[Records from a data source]
***

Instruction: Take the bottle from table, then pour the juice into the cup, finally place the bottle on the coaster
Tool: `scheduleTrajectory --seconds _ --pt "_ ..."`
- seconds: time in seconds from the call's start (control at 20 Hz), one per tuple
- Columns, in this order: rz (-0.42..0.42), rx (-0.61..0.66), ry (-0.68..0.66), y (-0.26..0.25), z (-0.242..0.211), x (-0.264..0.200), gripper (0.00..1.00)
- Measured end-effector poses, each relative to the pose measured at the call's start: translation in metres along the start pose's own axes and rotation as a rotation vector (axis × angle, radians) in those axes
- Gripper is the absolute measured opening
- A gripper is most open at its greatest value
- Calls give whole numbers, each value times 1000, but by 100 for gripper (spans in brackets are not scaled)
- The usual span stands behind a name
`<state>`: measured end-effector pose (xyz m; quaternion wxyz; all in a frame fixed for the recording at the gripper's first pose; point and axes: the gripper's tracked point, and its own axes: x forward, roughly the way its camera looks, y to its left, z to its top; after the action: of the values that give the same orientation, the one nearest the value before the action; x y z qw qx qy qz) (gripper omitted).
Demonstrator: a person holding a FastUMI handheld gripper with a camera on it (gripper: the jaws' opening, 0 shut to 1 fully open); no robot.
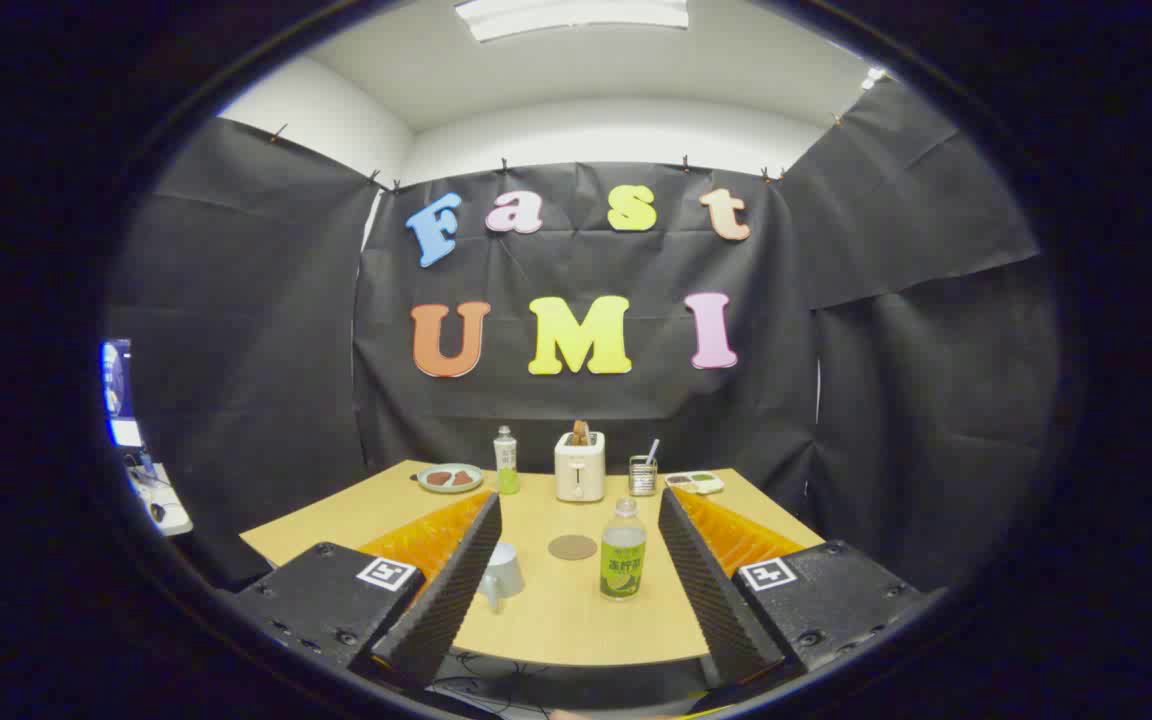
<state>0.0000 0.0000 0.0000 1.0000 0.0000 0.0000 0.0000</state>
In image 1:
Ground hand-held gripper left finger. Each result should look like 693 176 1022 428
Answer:
231 490 503 691

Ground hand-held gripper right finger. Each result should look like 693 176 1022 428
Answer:
658 487 927 691

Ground white cup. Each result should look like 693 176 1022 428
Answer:
476 542 525 613

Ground juice bottle with green label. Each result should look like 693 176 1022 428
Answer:
600 497 648 601

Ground tall slim green drink bottle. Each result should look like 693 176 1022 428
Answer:
493 425 521 496

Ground wooden table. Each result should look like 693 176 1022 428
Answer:
239 459 827 669

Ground pale green plate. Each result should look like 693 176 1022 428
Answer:
417 463 485 495

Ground cream toaster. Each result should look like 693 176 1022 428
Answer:
554 431 607 504

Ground white side desk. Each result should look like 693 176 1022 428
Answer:
126 460 195 538

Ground computer monitor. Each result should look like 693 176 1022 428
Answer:
100 338 144 450

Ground ceiling light panel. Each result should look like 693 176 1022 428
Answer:
454 0 690 43

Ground black cables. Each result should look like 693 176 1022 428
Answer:
431 650 547 716

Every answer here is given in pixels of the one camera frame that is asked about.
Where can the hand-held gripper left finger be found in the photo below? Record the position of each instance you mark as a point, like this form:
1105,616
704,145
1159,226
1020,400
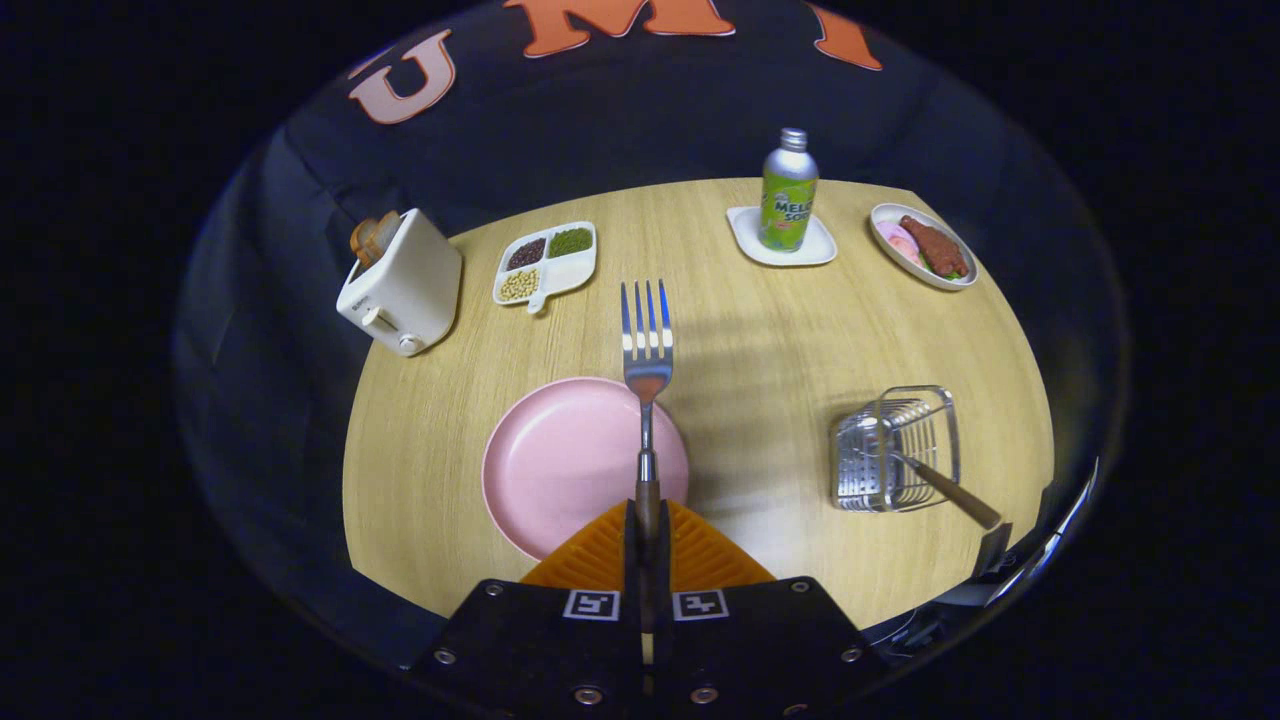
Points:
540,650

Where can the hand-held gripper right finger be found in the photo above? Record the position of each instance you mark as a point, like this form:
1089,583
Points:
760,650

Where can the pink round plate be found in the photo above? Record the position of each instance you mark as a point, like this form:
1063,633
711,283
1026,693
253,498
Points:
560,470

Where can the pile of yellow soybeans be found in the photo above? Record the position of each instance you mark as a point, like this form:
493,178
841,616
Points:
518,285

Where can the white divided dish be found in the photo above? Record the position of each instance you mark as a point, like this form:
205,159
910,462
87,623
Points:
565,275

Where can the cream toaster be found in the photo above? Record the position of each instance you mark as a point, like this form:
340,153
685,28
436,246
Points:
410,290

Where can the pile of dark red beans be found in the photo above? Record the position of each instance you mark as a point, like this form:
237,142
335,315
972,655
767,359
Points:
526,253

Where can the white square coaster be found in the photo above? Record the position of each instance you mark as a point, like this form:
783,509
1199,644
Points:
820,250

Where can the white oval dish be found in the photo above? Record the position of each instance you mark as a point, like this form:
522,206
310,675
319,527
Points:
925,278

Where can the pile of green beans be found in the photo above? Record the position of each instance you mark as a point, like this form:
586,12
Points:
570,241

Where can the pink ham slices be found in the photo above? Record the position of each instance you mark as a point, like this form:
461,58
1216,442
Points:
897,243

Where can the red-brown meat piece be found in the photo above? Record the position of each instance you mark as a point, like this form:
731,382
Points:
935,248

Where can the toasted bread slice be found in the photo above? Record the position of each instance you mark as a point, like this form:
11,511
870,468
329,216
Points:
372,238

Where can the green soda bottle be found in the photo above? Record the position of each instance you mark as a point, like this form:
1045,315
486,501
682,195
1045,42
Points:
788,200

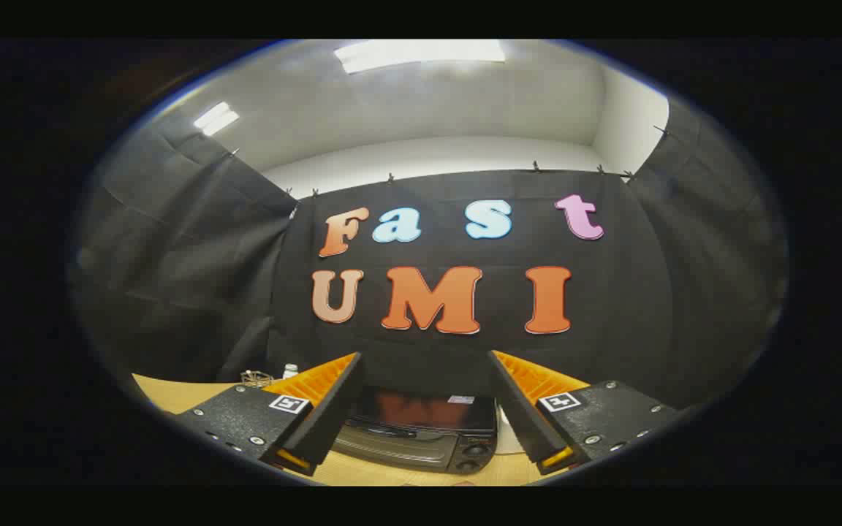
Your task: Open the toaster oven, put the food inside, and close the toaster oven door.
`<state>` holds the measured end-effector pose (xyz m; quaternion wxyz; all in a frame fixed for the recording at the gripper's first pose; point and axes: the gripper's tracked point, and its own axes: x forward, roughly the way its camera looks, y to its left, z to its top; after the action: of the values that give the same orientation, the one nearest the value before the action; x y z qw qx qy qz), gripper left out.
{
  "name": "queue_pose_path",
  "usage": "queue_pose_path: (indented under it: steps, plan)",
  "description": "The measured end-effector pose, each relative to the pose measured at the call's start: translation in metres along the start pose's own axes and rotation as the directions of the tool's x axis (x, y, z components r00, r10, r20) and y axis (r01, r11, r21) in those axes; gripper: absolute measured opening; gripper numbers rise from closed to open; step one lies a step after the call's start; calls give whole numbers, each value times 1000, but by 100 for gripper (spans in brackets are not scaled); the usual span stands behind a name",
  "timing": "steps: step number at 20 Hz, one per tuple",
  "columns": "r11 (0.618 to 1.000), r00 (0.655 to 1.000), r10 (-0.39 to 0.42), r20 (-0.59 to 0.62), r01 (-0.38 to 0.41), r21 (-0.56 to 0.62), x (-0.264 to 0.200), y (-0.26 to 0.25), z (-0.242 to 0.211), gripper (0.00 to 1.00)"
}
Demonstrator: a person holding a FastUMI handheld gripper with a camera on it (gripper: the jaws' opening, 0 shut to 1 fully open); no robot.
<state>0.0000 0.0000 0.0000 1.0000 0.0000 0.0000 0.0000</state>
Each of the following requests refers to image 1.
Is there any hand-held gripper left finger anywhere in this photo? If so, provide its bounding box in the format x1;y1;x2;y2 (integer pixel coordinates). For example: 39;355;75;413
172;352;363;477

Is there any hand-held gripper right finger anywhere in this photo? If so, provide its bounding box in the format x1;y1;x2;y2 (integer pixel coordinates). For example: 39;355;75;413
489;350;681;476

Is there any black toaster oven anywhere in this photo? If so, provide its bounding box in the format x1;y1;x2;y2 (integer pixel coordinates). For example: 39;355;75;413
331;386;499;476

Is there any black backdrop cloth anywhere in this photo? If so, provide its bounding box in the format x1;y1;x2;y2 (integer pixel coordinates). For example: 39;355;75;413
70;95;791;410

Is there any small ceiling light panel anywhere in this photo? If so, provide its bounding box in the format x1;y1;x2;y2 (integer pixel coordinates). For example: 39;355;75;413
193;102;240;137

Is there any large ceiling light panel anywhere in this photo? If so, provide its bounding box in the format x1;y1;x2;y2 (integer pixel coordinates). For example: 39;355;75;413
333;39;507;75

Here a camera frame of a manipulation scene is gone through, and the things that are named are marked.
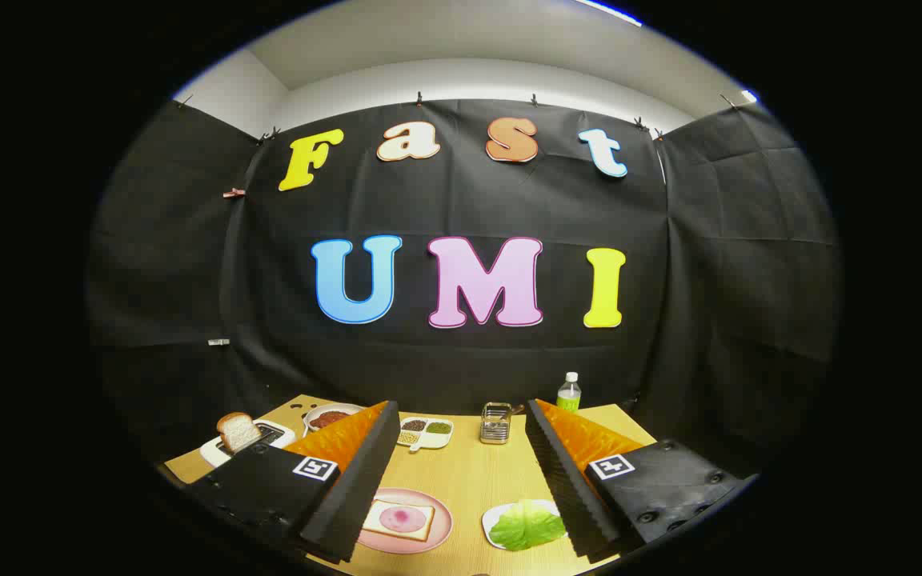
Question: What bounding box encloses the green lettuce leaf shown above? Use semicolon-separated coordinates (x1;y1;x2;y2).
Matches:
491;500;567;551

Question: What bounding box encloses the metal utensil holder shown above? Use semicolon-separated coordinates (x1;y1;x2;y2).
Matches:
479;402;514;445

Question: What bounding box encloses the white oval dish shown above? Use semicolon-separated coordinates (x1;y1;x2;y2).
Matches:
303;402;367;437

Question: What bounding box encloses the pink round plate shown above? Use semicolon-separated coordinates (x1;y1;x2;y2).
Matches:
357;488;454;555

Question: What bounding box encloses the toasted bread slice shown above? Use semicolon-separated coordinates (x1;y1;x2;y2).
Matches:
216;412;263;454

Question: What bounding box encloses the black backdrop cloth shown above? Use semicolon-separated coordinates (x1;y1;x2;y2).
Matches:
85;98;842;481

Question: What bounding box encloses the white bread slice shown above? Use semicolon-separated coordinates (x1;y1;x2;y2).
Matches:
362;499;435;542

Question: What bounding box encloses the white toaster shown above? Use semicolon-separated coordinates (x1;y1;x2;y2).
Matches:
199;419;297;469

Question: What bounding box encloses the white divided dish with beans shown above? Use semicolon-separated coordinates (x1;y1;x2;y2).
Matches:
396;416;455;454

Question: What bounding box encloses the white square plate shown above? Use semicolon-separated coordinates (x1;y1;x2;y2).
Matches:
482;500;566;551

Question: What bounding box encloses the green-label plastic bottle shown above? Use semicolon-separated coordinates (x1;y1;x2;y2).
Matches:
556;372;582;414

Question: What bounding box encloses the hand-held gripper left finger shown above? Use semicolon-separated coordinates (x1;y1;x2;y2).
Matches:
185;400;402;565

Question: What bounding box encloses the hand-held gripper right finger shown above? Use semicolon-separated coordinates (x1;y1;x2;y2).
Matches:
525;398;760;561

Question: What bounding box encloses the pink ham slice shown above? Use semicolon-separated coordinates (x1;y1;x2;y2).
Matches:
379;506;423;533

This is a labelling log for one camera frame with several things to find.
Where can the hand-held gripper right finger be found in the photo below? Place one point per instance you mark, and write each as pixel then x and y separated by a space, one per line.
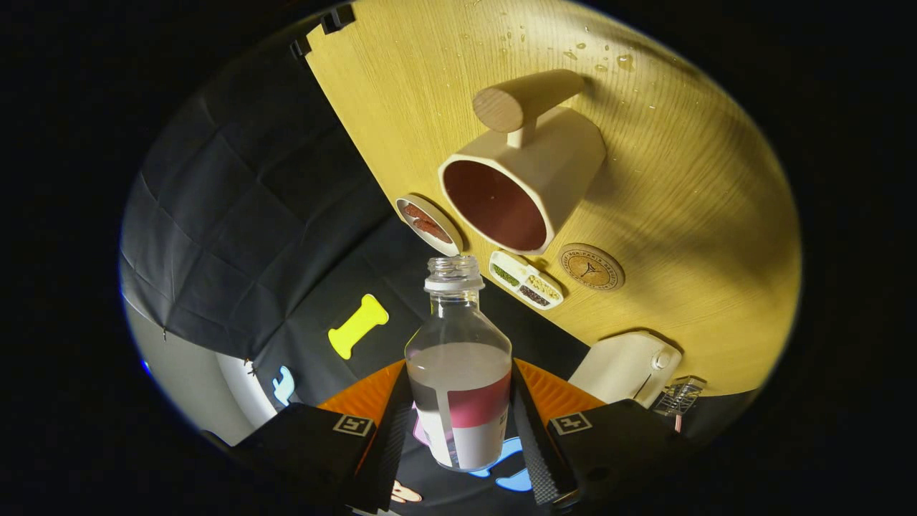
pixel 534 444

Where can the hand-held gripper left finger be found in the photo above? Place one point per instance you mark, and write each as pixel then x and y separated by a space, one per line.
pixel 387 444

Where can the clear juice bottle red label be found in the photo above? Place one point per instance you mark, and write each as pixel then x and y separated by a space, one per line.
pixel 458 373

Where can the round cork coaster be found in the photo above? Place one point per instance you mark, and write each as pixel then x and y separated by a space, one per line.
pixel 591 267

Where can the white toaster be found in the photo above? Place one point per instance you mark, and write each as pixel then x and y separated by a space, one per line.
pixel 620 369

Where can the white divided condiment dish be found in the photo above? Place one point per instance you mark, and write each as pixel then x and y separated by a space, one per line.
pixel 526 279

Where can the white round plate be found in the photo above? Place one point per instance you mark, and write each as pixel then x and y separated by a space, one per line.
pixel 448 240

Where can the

***

Please print verbatim each line from the first line of the entries above to the line that contains "- seconds: time", inclusive, and nothing more.

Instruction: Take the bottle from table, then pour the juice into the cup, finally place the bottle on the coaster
Tool: `scheduleTrajectory --seconds _ --pt "_ ..."`
- seconds: time in seconds from the call's start (control at 20 Hz), one per tuple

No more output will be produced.